Integrating Big Data to Plant AI for Digital Transformation

Big Data

There has been a consistent surge in the volume of data generated throughout the manufacturing chain as process industries become increasingly connected / Photo by: everythingpossible via 123RF

 

Customers realize they can achieve new outcomes by co-relating various types of data with the use of combinational analytics, according to research and consulting firm Frost & Sullivan, encouraging process industries to notably boost their digital spending.

There has been a consistent surge in the volume of data generated throughout the manufacturing chain as process industries become increasingly connected.

A whitepaper from Frost & Sullivan found that less than five percent of a plant operation's generated data is used. This low figure is due to improper data management strategy, limited application expertise, missing data, and insufficient resources.

However, high-fidelity data generated by sensors and other wireless devices—which currently produce inadequate insights for value creation—make a case for going digital on plant operations in a way that thoroughly boosts the plant's digitized sensor data.

"Already, more than 50% of customers claim they will invest two times more in analytics over the next two to three years," stated a press release on the whitepaper, which aims to assist in unraveling the value levers of digital transformation, understand the influence of integrating sense with artificial intelligence (AI) in plants, and assess application areas with high potential.

"The blurring of traditional automation boundaries is steering the development of innovative business models. Edge computing platforms are resulting in [the] democratization of analytics and near-real-time interfaces with sensing systems," Muthuraman Ramasamy, Automation & IIoT Industry Director at Frost & Sullivan, said in the press release.

"The industry understands the imperatives of digital, but the challenge resides in the 'how' of digital."

Ramasamy added that such challenges will push customers to seek help from established domain experts, who can help build a digital roadmap and also have notable AI application capacities over plant data as well as expertise over a manufacturing value chain.

The move from sensing to sensemaking enables customers to notice a closed loop from extracting data to value creation—leading to complete utilization of amassed high-fidelity plant data.

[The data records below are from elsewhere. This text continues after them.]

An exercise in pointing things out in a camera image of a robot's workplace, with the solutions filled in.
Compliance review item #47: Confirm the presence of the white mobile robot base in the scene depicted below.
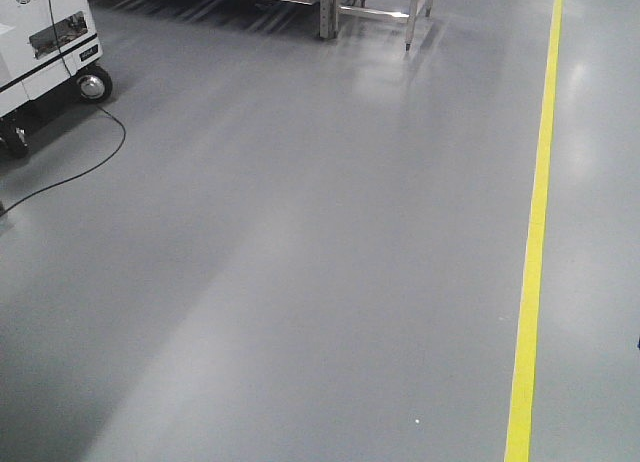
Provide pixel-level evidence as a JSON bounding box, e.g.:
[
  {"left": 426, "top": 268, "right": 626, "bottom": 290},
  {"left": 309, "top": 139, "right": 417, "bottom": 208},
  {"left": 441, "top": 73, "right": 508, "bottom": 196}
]
[{"left": 1, "top": 0, "right": 113, "bottom": 159}]

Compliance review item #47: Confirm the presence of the black floor cable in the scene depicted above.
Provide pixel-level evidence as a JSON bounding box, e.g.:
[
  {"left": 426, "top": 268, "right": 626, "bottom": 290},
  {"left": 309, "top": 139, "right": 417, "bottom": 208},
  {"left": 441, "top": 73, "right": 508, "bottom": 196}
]
[{"left": 0, "top": 104, "right": 127, "bottom": 218}]

Over 90 percent of plant data currently contains noise that obscures patterns that could've been discovered in raw data. Analyzing such large volumes of raw data is not cost-effective and fails to provide new information. This is why there's a need to focus on the most relevant data and understanding plant processes, which can be done through:

• Comprehending the physics principles and AI algorithm in interpreting the data and determining the problem.
• Synaptically synthesizing various elements such as people, systems, data, services, and supply chains.
• Maintaining the relationship between OT, IT, business, and domain knowledge in achieving true digital transformation.